On 8/5/2012 7:40 PM, Robert Hunt wrote:
On 06/08/12 14:20, Chris Little wrote:
Linux packagers apparently go the UCS-4 route, so I didn't notice any
issue with using the Language Tags. But trying the above on Windows
shows that the cygwin build and the builds from python.org (2.7 & 3.2)
all use UCS-2. So my script won't work correctly on Windows.
Not to worry, though. I'll just replace the Language Tags with
Noncharacters in the range u+FDD0-u+FDEF. They're UCS-2-safe since
they're BMP codepoints and they're specifically designated as
"intended for process-internal uses, but are not permitted for
interchange." So in the unlikely event that they appear in input, it's
the fault of the USFM-encoder if anything goes awry.
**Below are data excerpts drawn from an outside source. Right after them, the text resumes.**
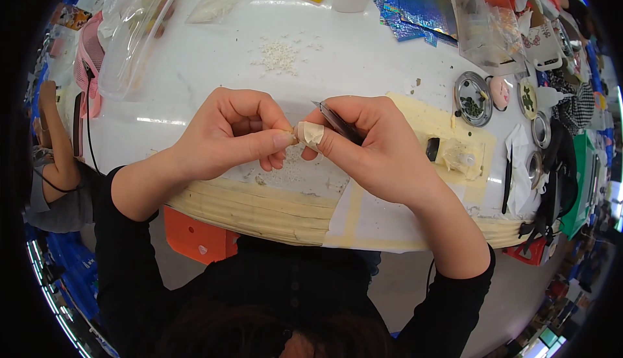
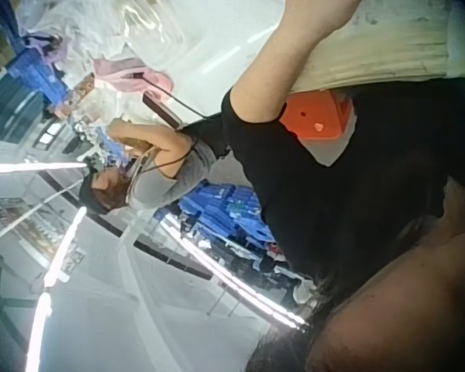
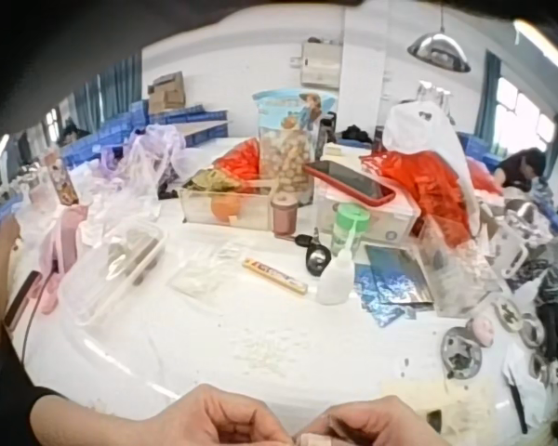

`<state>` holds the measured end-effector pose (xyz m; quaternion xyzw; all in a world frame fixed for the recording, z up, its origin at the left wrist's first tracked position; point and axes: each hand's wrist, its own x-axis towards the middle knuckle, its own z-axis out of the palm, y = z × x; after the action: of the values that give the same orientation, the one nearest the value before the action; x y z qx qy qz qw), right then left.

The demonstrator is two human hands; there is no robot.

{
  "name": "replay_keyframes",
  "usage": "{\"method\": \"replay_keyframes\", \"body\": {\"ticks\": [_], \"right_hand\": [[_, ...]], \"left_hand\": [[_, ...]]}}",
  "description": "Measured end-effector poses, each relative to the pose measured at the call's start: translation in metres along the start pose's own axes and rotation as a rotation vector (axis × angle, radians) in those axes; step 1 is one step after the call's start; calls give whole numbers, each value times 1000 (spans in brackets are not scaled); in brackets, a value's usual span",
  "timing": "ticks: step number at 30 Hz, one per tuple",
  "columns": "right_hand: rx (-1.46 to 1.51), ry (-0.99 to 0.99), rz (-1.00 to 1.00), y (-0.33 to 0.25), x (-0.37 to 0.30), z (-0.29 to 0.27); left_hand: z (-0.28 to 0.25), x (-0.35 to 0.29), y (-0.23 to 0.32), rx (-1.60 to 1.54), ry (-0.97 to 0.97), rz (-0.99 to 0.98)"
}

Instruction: Assembling and inspecting small plastic toy components at a workbench.

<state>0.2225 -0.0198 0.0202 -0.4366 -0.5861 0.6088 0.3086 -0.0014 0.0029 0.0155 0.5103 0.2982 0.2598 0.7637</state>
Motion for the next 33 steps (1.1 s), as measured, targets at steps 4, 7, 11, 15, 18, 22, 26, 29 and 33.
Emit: {"method": "replay_keyframes", "body": {"ticks": [4, 7, 11, 15, 18, 22, 26, 29, 33], "right_hand": [[-4, -1, 8, -1, 0, -1], [-9, 2, -1, 0, 0, -2], [5, 6, 11, 0, 0, -2], [22, 12, -13, 0, 0, -1], [44, 32, -41, 2, -1, 0], [-320, 13, -113, -12, -3, -2], [-836, 154, -482, -3, -2, 1], [-909, 156, -468, 0, -2, 4], [-909, 145, -419, -3, -4, 5]], "left_hand": [[0, 0, -2, 12, -15, 21], [0, 0, -1, 15, -14, 22], [0, 0, 0, 19, -7, 15], [0, 0, -1, 34, -13, 29], [0, 0, 0, 45, -15, 37], [-2, 1, -2, 27, -23, 54], [-1, 4, -3, -28, -38, 56], [-3, 3, -4, -45, -40, 57], [-4, 4, -5, -29, -37, 77]]}}
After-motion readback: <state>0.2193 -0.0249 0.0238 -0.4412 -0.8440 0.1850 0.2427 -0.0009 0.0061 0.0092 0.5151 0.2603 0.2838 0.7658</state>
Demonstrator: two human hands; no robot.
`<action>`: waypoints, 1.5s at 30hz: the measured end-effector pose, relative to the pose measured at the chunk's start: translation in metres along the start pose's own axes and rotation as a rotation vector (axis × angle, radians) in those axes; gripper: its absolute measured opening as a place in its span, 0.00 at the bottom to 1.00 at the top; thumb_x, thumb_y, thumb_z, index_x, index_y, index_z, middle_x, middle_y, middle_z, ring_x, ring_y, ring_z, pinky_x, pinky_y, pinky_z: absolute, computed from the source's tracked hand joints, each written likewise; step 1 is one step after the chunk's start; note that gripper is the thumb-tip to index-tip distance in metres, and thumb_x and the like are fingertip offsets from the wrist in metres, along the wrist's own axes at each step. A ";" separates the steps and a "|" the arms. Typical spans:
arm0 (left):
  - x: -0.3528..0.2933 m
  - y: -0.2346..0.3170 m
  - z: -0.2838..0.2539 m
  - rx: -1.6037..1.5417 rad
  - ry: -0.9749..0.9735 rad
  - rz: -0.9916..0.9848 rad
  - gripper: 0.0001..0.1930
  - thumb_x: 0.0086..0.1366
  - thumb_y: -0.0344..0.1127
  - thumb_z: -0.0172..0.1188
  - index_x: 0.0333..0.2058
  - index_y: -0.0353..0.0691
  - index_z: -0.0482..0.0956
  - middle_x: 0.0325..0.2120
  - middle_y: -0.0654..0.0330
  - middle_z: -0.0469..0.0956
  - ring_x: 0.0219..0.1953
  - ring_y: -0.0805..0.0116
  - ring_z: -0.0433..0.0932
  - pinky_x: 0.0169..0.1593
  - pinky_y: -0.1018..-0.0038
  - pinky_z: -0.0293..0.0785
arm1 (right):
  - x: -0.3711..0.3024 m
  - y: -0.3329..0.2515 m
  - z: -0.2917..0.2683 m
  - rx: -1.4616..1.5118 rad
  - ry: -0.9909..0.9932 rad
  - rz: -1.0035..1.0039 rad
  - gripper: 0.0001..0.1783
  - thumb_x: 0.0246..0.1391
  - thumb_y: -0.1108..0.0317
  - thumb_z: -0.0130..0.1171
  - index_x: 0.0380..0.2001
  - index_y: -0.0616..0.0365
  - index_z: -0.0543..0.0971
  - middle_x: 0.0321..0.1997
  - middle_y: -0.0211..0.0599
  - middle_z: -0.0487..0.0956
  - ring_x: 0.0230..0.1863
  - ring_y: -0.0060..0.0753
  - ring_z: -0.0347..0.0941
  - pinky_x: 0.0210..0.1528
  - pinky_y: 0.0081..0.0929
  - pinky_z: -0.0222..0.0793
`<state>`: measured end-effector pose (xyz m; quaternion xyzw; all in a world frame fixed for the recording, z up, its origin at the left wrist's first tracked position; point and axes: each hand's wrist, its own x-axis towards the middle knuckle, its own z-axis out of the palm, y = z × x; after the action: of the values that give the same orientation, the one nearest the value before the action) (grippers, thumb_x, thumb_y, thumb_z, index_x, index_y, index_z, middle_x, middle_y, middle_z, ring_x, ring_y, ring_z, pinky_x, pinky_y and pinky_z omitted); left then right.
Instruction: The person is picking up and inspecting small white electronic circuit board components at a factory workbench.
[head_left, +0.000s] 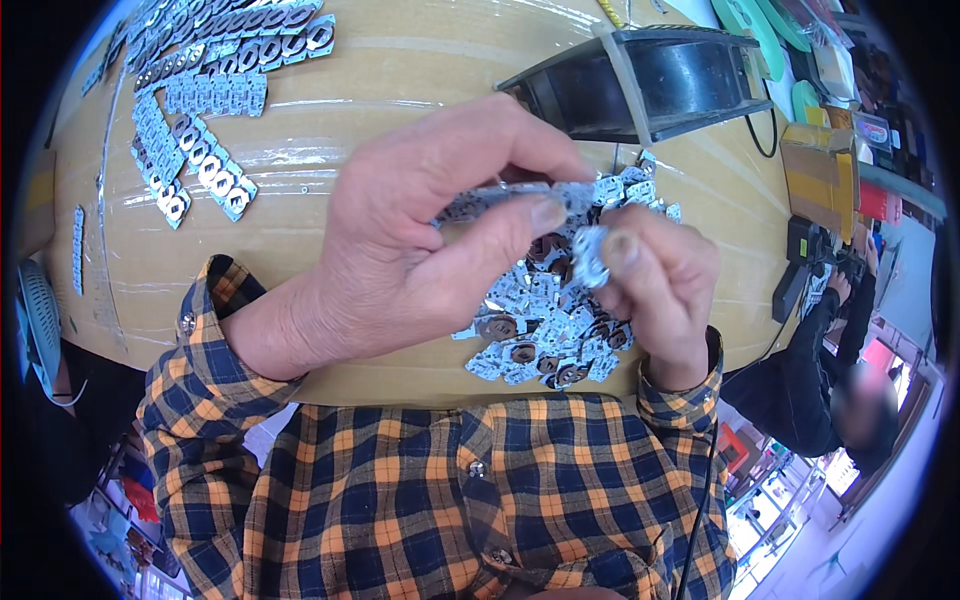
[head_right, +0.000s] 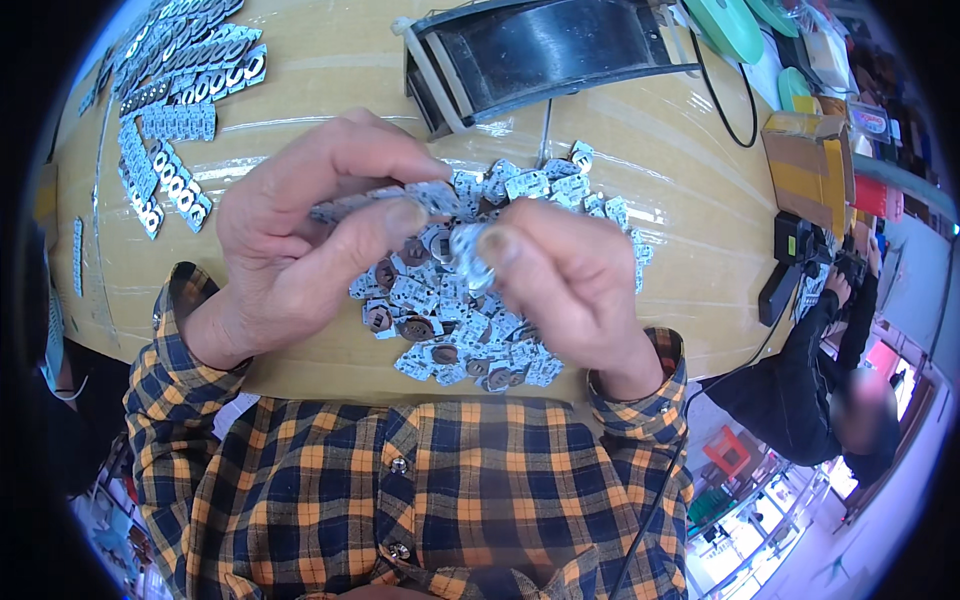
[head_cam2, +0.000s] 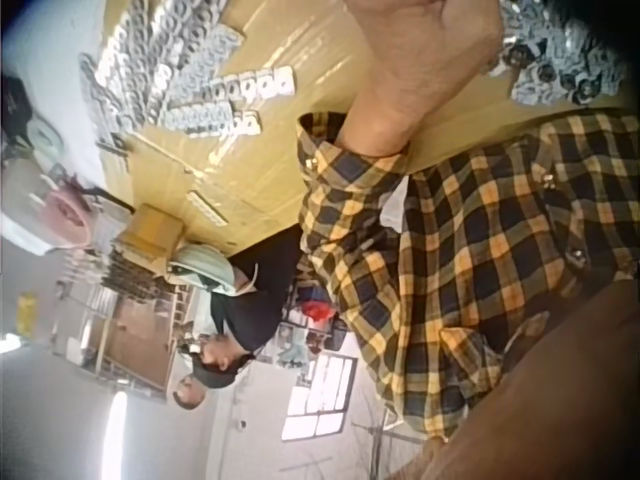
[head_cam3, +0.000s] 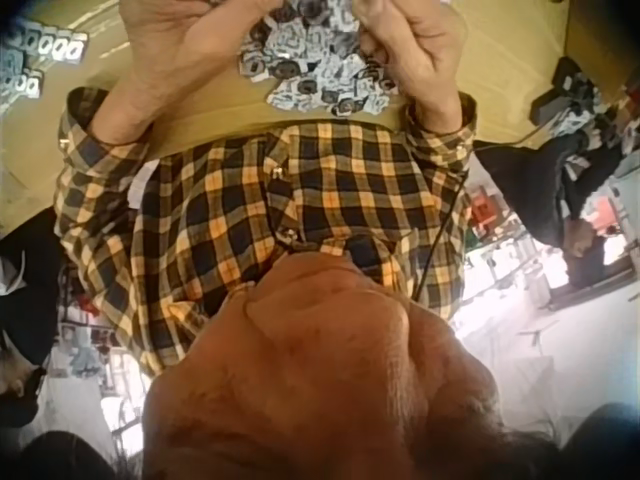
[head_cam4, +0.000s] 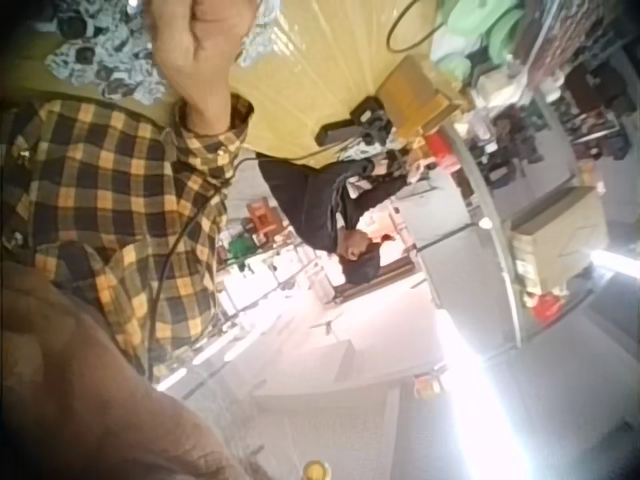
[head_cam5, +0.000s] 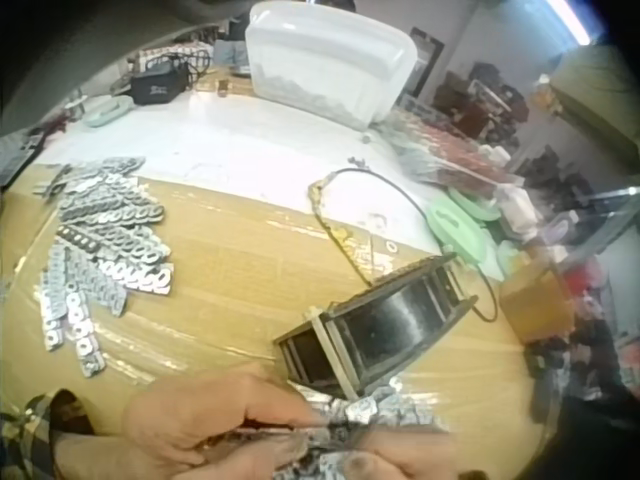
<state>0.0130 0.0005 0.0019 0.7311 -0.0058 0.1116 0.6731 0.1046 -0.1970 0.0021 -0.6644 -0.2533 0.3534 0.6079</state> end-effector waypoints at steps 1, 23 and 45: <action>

We'll have to watch for input outside of the BMP on UCS-2 Python,
though, as that could cause problems.
I guess I'm quite surprised that you wrote a new Python program using
Python2 when its development is basically coming to an end (and the next
Ubuntu will no longer have it installed by default).
Python 2.x is better supported than 3 by libraries, including some I may
elect to use at a later date. I know Python 2.x well and have never seen
a need to learn 3, and if Python 2.x suits my needs, there's no reason
to jump to 3. 2to3 might work fine on my app, for all I know.
Python 2.7 not being on the Ubunutu desktop CD doesn't really matter.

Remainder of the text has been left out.